Special night vision goggles with a pulsed laser gated system on my crossbow were perfect for seeing under the water and it made my job easy that night. Lyn held on to the spool that fed the nylon to the carbon fibre arrows. The slight breeze that rustled through the leaves of the trees that lined the riverbanks was minimal and didn’t affect my shots. Half of an hour later, we had over two dozen Mayan Cichlids strung and ready to take back to the camp. With the night vision, I was able to select the biggest of the lot I saw, which were mostly from the sinks on the bottom of the river. As a bonus that night, Liam was able to hold a dozen fist-sized crayfish from under the rocks on the riverbed. We would’ve stayed longer, but it had started to drizzle, and the temperature had dropped.
‘There’s always tomorrow,’ Elijah said as we turned around to make our way back to the camp. As it turned out, there were two more tomorrows.

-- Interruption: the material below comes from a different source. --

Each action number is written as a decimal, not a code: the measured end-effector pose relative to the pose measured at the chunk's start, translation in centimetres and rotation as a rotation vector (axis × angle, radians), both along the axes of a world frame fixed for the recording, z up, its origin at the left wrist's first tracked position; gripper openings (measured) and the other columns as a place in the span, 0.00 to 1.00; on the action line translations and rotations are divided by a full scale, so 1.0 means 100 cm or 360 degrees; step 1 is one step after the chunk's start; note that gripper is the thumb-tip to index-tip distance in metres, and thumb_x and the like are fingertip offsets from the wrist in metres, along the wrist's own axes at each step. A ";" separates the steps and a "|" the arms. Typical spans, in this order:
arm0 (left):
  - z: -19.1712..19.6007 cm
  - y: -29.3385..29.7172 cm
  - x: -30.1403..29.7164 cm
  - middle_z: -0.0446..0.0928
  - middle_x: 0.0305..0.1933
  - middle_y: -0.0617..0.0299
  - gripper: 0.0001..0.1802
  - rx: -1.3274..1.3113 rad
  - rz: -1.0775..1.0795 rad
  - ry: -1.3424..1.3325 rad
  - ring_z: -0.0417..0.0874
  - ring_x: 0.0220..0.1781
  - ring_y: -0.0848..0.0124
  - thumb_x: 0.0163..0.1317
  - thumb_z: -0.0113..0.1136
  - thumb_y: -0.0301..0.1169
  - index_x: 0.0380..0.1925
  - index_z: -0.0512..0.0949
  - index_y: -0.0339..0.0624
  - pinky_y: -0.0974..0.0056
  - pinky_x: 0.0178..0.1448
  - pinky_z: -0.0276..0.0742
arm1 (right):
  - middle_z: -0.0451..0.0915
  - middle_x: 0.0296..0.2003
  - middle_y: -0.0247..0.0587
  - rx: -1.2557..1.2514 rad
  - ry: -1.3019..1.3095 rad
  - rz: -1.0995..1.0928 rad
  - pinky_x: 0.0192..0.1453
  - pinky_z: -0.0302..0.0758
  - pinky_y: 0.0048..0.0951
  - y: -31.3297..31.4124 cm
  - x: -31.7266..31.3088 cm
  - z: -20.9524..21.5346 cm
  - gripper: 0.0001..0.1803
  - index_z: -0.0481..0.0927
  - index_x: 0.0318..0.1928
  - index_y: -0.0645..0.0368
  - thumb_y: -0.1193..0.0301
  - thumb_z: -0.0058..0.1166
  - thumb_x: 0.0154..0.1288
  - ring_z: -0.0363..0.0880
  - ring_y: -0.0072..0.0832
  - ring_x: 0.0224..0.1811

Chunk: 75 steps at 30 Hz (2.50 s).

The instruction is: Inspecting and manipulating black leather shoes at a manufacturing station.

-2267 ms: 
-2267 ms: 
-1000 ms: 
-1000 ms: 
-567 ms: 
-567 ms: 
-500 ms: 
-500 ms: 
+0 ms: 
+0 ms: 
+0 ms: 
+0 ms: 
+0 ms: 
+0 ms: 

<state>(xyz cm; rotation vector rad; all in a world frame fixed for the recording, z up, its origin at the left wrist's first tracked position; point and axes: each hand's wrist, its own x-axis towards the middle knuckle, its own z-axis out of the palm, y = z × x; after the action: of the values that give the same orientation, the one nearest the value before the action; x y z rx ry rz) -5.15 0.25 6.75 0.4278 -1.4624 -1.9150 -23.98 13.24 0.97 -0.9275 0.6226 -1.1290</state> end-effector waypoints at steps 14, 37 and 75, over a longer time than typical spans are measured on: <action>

The rest of our three-day stay on the outskirts of the city of Oaxaca followed pretty much the same routine; exploring the area around the waterfall during the day, fishing in the river at nights, and tuning the Wrangler. Our journey had taken us almost three thousand miles and the rough terrain was taking a toll on the jeep. It heartened us when Lucas said she wasn’t about to give up just yet. We had half of the fuel we had left Cottonwood with; intact on the trailer. That meant our weight had lessened by some seven hundred pounds. This was a good thing. We’d need the power for the Cordillera range we were about to cross.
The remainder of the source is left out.